Directions - Using the records below, write out only the lines from the line containing "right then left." up to and including the line containing "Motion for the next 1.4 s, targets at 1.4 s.", exactly, with no pictures.
---------------
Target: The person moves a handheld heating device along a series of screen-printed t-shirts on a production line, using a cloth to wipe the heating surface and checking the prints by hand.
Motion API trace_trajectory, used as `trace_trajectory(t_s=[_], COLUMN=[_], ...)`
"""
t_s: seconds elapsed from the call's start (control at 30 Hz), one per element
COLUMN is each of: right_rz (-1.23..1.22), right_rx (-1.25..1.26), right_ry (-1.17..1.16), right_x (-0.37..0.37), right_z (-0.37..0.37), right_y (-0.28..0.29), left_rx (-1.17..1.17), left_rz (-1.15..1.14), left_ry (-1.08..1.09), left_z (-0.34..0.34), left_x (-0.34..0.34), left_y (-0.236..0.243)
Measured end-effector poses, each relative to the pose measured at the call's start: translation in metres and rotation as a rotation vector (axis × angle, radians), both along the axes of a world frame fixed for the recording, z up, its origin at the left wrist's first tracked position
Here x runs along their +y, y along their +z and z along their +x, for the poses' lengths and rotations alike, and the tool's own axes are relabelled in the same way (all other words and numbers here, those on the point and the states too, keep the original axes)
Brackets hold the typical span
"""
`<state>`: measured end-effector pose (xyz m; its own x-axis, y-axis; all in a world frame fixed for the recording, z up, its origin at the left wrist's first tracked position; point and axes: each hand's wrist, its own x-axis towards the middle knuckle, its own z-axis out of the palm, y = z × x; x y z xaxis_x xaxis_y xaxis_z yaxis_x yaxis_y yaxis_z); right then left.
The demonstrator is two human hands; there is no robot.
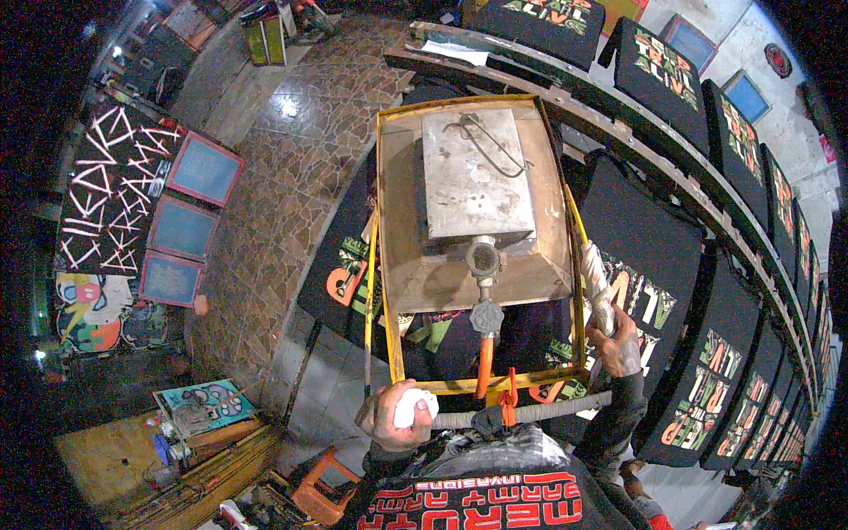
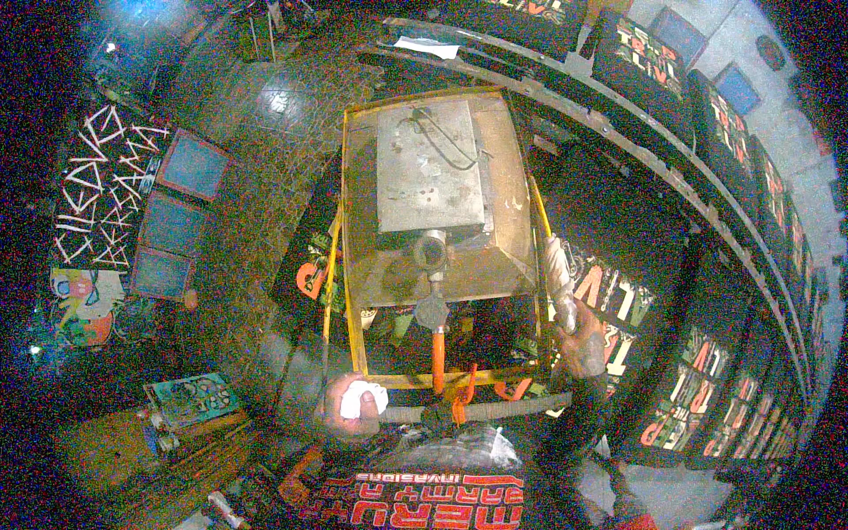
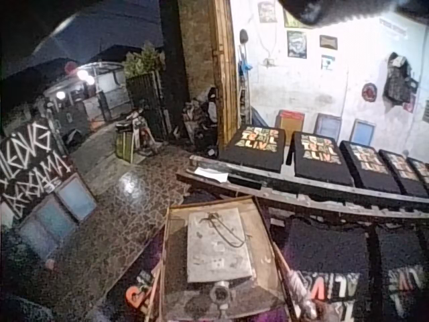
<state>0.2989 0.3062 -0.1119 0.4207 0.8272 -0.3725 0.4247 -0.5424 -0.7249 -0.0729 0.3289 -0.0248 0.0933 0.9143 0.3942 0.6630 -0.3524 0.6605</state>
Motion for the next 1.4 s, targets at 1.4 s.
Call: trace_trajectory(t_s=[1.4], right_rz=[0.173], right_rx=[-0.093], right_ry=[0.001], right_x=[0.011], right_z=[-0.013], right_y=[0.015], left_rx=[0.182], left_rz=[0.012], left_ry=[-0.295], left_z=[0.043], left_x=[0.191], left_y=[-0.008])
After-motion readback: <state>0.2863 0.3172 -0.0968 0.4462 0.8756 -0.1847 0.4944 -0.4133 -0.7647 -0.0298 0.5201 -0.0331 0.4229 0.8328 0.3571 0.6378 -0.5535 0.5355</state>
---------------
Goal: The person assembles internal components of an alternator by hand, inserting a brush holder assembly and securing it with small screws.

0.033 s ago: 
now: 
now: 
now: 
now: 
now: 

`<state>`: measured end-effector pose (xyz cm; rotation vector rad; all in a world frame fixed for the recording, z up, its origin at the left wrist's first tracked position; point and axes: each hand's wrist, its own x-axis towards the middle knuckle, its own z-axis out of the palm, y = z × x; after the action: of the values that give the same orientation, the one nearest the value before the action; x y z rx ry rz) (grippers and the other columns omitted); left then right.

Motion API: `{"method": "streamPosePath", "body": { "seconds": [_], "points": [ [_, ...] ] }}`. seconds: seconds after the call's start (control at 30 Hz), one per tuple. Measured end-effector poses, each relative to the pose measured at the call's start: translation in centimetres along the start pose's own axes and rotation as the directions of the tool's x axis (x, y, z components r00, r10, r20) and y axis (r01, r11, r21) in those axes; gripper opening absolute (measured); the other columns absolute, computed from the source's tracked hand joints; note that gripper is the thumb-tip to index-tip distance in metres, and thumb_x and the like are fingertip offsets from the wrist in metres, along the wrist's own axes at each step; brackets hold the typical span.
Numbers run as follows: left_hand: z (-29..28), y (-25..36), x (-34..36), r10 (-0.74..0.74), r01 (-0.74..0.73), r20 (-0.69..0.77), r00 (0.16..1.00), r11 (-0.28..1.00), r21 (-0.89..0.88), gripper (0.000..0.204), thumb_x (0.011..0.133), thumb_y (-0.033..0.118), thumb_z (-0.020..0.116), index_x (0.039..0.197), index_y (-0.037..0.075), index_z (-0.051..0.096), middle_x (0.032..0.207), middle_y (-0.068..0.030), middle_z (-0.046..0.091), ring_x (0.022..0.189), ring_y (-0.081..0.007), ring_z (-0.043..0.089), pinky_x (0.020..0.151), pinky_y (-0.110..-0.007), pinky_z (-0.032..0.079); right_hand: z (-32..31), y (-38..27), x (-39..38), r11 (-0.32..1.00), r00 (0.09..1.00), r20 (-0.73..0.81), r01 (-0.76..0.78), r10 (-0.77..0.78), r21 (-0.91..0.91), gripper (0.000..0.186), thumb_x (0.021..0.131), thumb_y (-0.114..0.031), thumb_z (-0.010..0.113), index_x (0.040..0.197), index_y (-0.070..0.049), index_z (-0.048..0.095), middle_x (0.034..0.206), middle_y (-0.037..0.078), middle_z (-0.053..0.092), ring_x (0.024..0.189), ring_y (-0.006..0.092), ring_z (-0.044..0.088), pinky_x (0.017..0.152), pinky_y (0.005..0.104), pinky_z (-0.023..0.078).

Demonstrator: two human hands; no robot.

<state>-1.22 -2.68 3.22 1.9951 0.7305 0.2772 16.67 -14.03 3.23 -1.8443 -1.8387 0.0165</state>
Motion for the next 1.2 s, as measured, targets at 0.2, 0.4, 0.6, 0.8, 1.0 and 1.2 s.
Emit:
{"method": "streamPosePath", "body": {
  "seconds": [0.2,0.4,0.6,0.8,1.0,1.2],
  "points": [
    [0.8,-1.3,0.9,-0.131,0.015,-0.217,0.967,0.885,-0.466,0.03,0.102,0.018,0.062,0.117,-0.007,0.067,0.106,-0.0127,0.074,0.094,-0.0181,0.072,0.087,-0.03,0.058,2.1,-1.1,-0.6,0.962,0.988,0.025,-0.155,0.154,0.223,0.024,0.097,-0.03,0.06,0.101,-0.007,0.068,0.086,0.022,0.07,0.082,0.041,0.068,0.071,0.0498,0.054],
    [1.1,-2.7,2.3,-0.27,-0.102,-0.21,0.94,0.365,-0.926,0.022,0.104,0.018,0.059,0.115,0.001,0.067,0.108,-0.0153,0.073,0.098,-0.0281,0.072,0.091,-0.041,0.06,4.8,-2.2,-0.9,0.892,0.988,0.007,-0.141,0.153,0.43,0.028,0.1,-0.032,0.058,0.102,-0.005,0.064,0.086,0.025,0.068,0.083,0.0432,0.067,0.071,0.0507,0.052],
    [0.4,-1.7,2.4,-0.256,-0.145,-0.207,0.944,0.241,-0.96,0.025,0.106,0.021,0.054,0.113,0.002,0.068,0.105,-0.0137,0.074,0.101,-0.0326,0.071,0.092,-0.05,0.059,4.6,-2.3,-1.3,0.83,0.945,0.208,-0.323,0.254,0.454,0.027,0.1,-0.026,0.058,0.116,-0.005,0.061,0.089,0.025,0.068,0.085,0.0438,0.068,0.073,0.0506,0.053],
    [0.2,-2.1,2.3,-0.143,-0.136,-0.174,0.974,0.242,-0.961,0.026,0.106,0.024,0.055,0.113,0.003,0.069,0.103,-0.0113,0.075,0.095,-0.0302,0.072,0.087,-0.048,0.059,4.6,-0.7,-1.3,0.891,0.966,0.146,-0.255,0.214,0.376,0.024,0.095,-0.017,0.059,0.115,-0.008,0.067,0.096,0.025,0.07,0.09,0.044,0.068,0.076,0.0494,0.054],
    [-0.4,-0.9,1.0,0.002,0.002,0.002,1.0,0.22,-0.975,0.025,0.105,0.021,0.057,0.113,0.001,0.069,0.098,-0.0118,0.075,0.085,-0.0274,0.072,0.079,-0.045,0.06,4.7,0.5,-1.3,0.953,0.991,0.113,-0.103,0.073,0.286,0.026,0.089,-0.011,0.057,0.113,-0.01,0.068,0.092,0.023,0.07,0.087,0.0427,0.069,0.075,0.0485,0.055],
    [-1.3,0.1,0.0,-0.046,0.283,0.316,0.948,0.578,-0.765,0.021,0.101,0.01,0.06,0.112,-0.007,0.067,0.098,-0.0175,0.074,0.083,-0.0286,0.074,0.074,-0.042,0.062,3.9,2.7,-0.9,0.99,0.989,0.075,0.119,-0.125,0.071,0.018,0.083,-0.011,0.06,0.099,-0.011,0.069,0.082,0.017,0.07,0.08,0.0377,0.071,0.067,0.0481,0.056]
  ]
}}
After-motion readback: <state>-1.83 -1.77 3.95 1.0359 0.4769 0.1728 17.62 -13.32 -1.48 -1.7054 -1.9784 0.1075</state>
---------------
Result -
`<state>`: measured end-effector pose (xyz m; its own x-axis, y-axis; all in a world frame fixed for the recording, z up, its origin at the left wrist's first tracked position; point and axes: each hand's wrist, its own x-axis towards the middle knuckle, its own z-axis out of the palm, y = z × x; x y z xaxis_x xaxis_y xaxis_z yaxis_x yaxis_y yaxis_z); right then left.
The demonstrator is two human hands; there is no robot.
<state>0.2989 0.3062 -0.1119 0.4207 0.8272 -0.3725 0.4247 -0.5424 -0.7249 -0.0729 0.3289 -0.0248 0.0933 0.9143 0.3942 0.6630 -0.3524 0.6605</state>
Motion for the next 1.4 s, targets at 1.4 s.

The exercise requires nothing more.